# What the task asks
The lines to reproduce from the material below are those from the one containing "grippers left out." through the one containing "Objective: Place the", both included; write them out exactly and add nothing.

---

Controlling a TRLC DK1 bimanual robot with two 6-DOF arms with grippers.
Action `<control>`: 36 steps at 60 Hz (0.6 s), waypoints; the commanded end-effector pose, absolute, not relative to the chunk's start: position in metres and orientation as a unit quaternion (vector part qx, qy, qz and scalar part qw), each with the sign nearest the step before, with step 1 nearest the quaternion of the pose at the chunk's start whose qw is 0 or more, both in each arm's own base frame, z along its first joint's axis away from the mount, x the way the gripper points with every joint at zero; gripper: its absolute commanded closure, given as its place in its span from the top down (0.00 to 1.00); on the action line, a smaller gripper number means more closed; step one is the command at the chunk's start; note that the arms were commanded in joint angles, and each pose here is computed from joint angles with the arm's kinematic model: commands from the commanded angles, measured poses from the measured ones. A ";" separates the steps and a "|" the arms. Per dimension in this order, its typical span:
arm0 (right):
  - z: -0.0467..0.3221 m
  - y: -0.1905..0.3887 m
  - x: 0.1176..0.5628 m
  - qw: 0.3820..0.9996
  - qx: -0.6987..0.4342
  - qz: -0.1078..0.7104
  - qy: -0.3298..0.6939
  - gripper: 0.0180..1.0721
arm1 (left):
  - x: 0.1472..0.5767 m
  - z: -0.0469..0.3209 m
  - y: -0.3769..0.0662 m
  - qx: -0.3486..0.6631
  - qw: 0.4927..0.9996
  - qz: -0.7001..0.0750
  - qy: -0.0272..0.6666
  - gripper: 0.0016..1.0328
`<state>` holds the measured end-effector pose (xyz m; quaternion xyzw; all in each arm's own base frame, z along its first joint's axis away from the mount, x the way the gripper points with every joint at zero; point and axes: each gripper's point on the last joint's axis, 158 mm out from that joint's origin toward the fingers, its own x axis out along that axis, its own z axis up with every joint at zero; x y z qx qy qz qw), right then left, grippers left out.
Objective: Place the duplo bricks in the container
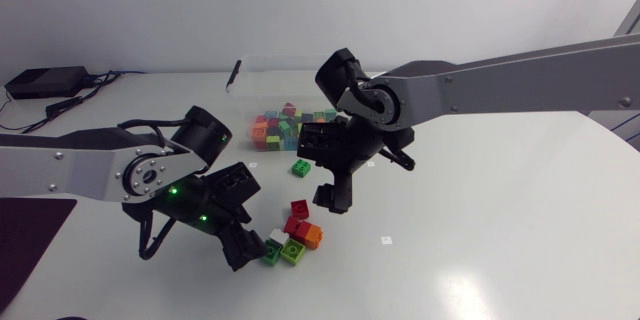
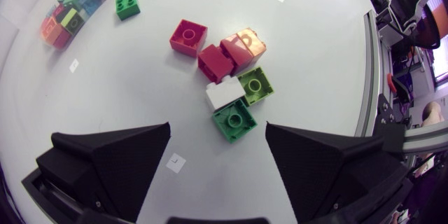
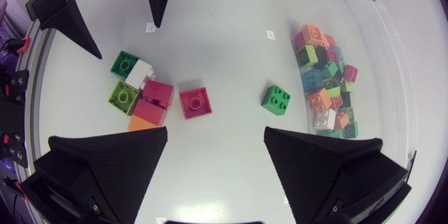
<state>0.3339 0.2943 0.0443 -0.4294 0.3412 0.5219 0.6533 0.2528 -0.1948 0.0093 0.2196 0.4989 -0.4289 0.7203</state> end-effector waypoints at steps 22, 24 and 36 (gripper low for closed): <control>0.011 0.299 0.323 0.597 -0.459 0.552 0.358 0.92 | 0.225 -0.029 -0.196 0.207 0.698 -0.400 0.557 0.92; 0.010 0.300 0.323 0.594 -0.459 0.554 0.360 0.89 | 0.224 -0.031 -0.197 0.208 0.697 -0.399 0.558 0.92; -0.002 0.310 0.319 0.582 -0.460 0.562 0.367 0.89 | 0.228 -0.037 -0.197 0.208 0.699 -0.394 0.559 0.91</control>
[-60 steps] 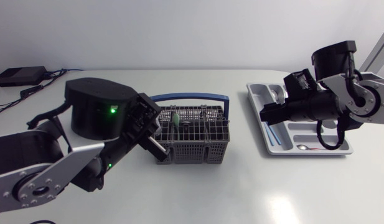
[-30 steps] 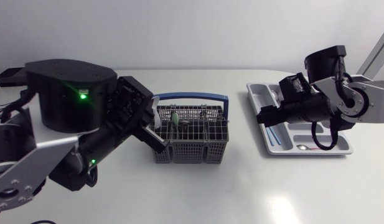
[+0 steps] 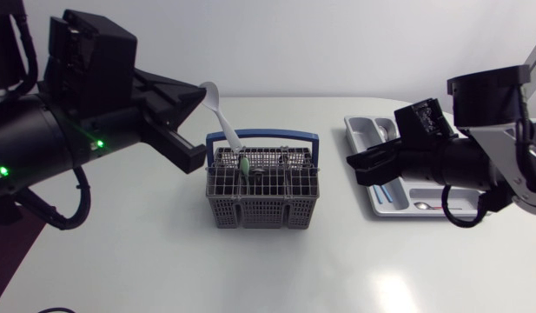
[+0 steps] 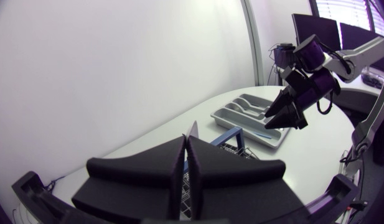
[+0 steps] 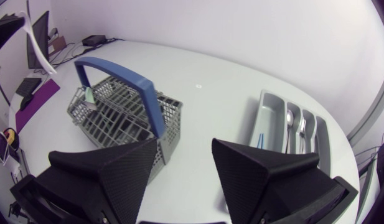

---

# Finished exercise
`<state>` holds the measured end-effector pose (xyz m; quaternion xyzw; all in each arm's own base frame, z along its first joint's axis away from the mount, x the way the gripper points with every joint at zero; point and axes: each gripper's point on the last joint's axis, 158 mm out from that joint's origin toward the fingers, its own x axis out along that axis, its own z axis up with every joint at zero; x y z qx qy qz qw), right then left, grippers left out.
Objective: Place the duplo bricks in the container

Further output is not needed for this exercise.